● **AIM OF THE EXERCISE**
Starting at the first line of the listing below, repeat each line exactly until you have repeated the one containing "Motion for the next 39"; skip the pictures.

● **RECORDS TO USE**
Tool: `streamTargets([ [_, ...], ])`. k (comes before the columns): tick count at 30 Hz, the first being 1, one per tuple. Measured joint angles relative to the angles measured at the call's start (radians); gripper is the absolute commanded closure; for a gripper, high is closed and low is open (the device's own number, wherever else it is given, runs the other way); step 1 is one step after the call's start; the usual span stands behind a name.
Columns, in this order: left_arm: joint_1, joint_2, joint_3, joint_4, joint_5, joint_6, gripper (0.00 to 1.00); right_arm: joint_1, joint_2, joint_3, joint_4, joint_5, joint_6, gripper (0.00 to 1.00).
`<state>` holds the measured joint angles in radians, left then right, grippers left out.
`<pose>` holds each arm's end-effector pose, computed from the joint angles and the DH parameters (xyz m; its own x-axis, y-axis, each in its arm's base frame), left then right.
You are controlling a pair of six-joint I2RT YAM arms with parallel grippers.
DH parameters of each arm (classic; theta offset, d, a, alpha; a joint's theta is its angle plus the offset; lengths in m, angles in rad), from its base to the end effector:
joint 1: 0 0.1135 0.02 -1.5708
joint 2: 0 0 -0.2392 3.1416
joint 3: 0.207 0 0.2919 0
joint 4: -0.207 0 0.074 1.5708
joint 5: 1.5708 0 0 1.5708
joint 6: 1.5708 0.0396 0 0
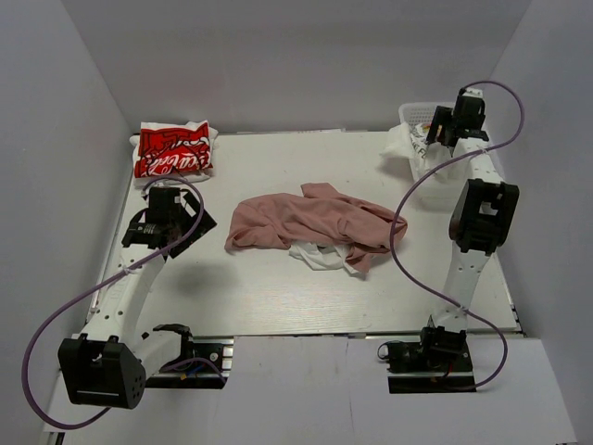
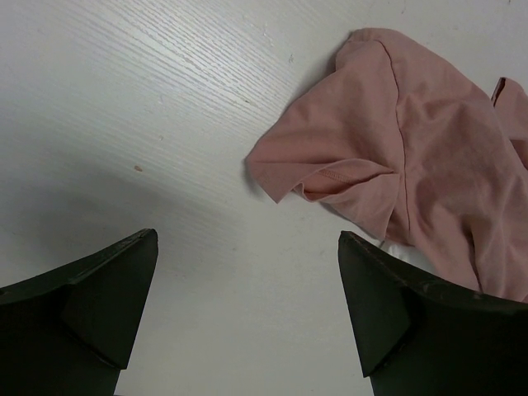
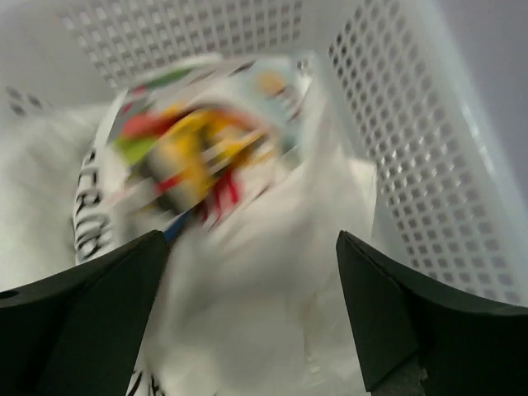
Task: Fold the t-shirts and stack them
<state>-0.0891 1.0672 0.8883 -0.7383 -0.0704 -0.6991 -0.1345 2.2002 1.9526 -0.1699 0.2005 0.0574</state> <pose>0.2646 -0.0208 0.2411 -0.6350 -0.5878 -0.5014 -0.4735 0.8089 -0.3486 0.5495 -0.0823 0.2493 -0.3833 0.1086 -0.9172 0.3344 0.9420 -0.0282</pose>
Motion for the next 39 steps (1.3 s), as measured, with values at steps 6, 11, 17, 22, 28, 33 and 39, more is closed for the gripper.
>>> streamTargets([
  [6, 0.000, 0.000, -0.001, -0.002, 0.007, 0.000, 0.00, 0.006, -0.008, -0.008, -0.139, -0.039, -0.013, 0.10],
  [11, 0.000, 0.001, -0.017, -0.002, 0.017, 0.000, 0.00, 0.061, -0.253, -0.157, -0.116, -0.073, -0.061, 0.10],
  [17, 0.000, 0.001, -0.037, 0.008, 0.047, 0.001, 0.00, 0.343, -0.631, -0.541, 0.052, -0.098, -0.150, 0.10],
  [22, 0.000, -0.009, -0.043, 0.015, 0.069, 0.004, 0.00, 0.527, -0.669, -0.758, 0.066, -0.169, -0.164, 0.10],
  [28, 0.000, -0.058, -0.064, 0.017, 0.106, 0.011, 0.00, 0.619, -0.674, -1.023, 0.100, -0.248, -0.083, 0.10],
  [33, 0.000, -0.075, -0.071, 0.024, 0.117, 0.014, 0.00, 0.683, -0.645, -1.040, 0.106, -0.226, -0.056, 0.69],
  [39, 0.000, -0.077, -0.077, 0.025, 0.121, 0.022, 0.00, 0.768, -0.669, -0.913, 0.036, -0.078, -0.022, 1.00],
])
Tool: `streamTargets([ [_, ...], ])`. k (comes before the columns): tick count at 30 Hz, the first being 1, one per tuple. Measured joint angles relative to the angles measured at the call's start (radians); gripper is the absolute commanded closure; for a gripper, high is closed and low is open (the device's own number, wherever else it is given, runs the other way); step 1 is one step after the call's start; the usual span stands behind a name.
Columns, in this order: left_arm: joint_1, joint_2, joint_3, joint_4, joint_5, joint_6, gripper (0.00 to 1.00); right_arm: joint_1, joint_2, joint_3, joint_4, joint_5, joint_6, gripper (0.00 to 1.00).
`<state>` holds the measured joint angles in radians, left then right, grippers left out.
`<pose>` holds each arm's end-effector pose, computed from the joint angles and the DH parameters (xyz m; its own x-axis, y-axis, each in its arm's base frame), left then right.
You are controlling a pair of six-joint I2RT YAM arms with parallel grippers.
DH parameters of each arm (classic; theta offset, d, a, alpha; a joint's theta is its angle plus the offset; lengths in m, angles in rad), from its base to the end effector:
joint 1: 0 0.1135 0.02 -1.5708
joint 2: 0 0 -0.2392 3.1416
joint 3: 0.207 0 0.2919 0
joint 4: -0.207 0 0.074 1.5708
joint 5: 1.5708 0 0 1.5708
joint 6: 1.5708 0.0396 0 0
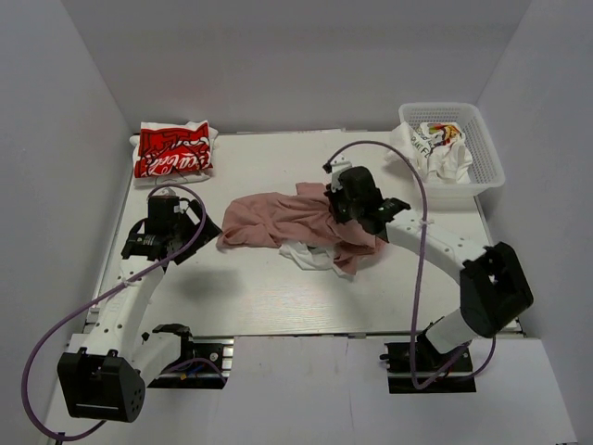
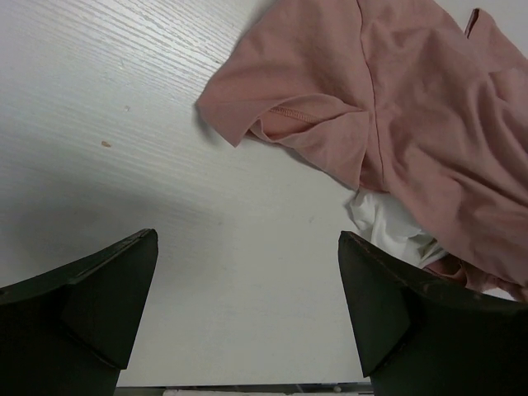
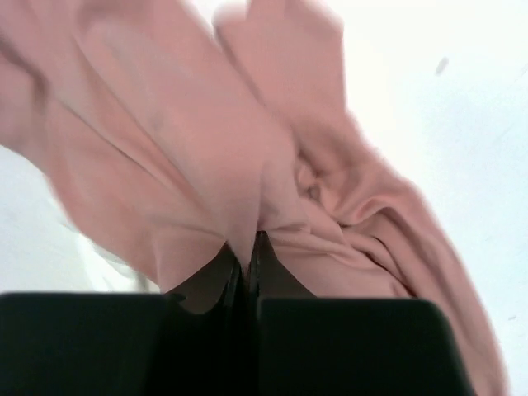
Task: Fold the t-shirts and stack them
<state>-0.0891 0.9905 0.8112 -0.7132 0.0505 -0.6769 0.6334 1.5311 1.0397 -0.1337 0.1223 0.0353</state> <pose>0.2507 -0.0244 0.2332 -0.6800 -0.5673 -0.4645 -0.3919 0.8166 -0.4237 0.3112 0.2225 0.2043 -0.4893 -0.3158 -0.8129 -0.4908 0.8702 -0.0427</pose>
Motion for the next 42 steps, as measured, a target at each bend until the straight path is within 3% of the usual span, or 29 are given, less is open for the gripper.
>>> streamTargets([
  [7, 0.000, 0.000, 0.000, 0.000, 0.002, 0.000, 0.00, 0.029, -0.253, 0.148, 0.040, -0.033, 0.011, 1.00],
  [10, 0.000, 0.000, 0.000, -0.001, 0.003, 0.000, 0.00, 0.028, -0.281, 0.267, 0.058, -0.058, 0.013, 1.00],
  [16, 0.000, 0.000, 0.000, -0.007, 0.001, 0.000, 0.00, 0.014, -0.166, 0.601, 0.032, 0.037, 0.011, 1.00],
  [24, 0.000, 0.001, 0.000, -0.018, -0.017, 0.001, 0.00, -0.102, 0.038, 1.017, 0.013, 0.379, -0.122, 1.00],
  [30, 0.000, 0.032, 0.002, -0.020, -0.043, 0.003, 0.00, -0.234, 0.141, 1.074, 0.244, 0.634, -0.395, 1.00],
  [34, 0.000, 0.088, 0.003, -0.021, -0.061, 0.003, 0.00, -0.353, 0.257, 1.120, 0.347, 0.698, -0.500, 1.00],
  [39, 0.000, 0.154, 0.007, -0.024, -0.079, 0.001, 0.00, -0.499, 0.352, 1.067, 0.325, 0.645, -0.464, 1.00],
  [42, 0.000, 0.195, 0.010, -0.029, -0.095, -0.001, 0.00, -0.573, 0.424, 1.040, 0.258, 0.520, -0.381, 1.00],
])
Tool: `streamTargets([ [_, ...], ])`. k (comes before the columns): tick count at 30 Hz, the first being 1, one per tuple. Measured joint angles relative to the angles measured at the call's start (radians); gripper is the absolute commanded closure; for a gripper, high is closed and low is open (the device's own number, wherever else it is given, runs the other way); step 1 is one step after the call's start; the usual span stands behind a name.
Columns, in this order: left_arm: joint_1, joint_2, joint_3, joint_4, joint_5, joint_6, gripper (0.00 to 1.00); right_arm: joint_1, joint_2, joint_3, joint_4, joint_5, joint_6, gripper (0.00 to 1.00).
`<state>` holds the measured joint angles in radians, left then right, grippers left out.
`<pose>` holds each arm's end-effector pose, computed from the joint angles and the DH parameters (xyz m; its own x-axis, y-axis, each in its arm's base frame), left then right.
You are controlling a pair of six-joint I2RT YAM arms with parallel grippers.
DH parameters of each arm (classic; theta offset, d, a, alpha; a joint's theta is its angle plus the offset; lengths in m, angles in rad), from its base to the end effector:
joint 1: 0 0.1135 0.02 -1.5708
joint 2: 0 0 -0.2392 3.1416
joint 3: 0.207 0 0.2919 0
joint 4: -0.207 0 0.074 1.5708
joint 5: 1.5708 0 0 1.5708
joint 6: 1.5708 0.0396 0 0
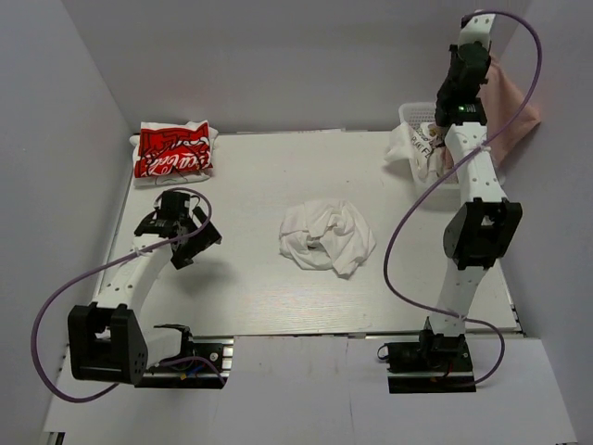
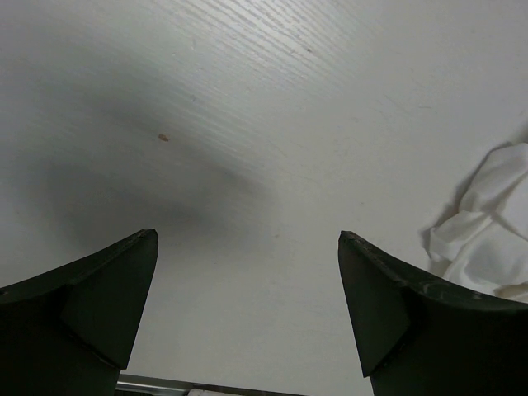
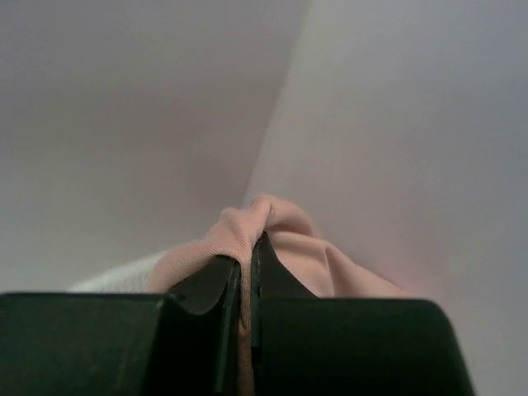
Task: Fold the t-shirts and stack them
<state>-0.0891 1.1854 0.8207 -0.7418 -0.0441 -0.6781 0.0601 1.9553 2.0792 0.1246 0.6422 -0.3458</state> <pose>0.2683 -0.0222 0.1878 -0.7370 -0.5633 -0.3735 -0.5048 0.8262 -0.2502 0.4888 0.0056 0.4561 0.0509 -0.2689 -0.9618 0.5832 0.7898 -0.1899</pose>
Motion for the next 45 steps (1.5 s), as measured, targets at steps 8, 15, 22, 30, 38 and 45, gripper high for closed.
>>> streamTargets([
  [8, 0.000, 0.088, 0.015, -0.016, -0.011, -0.001, 0.00, -0.148, 0.330, -0.092, -0.201, -0.380, 0.143, 1.00],
  [15, -0.006, 0.108, 0.038, 0.052, 0.097, 0.027, 0.00, -0.159, 0.396, -0.093, -0.301, -0.521, 0.227, 0.38],
  [22, -0.082, 0.209, 0.096, 0.194, 0.249, 0.042, 0.00, -0.140, 0.068, -0.202, -0.341, -0.639, 0.342, 0.10],
  [30, -0.351, 0.400, 0.222, 0.268, 0.264, 0.060, 0.00, 0.020, -0.556, -0.669, -0.225, -0.650, 0.424, 0.10],
  [38, -0.448, 0.563, 0.242, 0.270, 0.190, 0.068, 0.26, 0.193, -0.724, -1.086, -0.241, -0.661, 0.548, 0.10],
  [45, -0.472, 0.683, 0.335, 0.320, 0.203, 0.068, 0.99, 0.321, -0.868, -1.339, -0.283, -0.716, 0.611, 0.10],
])
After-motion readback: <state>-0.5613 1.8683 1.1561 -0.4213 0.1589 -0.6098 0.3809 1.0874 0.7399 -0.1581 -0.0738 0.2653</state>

● **COMPLETED TASK**
Tool: `streamTargets([ [_, ...], ])`. k (comes before the columns): tick count at 30 Hz, the first being 1, one per tuple. Measured joint angles relative to the angles measured at the call's start (radians); gripper is the absolute commanded closure; for a gripper, high is closed and low is open (the device's own number, wherever else it is given, runs the other way); step 1 is one step after the call's start; the usual span stands behind a name.
Columns, in this order: left_arm: joint_1, joint_2, joint_3, joint_4, joint_5, joint_6, gripper (0.00 to 1.00); right_arm: joint_1, joint_2, joint_3, joint_4, joint_5, joint_6, gripper (0.00 to 1.00).
`<state>` holds the measured joint angles in radians, left then right, grippers left out.
`<pose>` holds each arm's end-effector pose, computed from the joint angles and the DH parameters (xyz m; its own x-axis, y-axis, each in its arm's base frame), left then right.
You are controlling a pair of six-joint I2RT YAM arms with parallel grippers.
DH parameters of each arm (classic; theta offset, d, a, alpha; a joint's theta is its angle plus the offset; lengths in m, angles in rad), from its base to the end effector:
joint 1: 0 0.1135 0.02 -1.5708
joint 2: 0 0 -0.2392 3.1416
joint 3: 0.207 0 0.2919 0
joint 4: -0.207 0 0.074 1.5708
joint 5: 1.5708 0 0 1.5708
joint 6: 1.5708 0.0396 0 0
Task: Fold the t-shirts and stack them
<state>-0.0891 1.0672 0.8883 -0.7383 -0.0704 -0.6991 -0.1345 2.2002 1.9526 -0.1699 0.2005 0.0574</state> <pose>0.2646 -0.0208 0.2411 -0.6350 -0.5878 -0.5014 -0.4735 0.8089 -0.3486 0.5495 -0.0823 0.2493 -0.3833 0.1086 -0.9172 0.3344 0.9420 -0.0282</pose>
Motion for the next 39 steps (1.3 s), as measured, with values at steps 6, 11, 17, 22, 28, 33 and 39, more is closed for the gripper.

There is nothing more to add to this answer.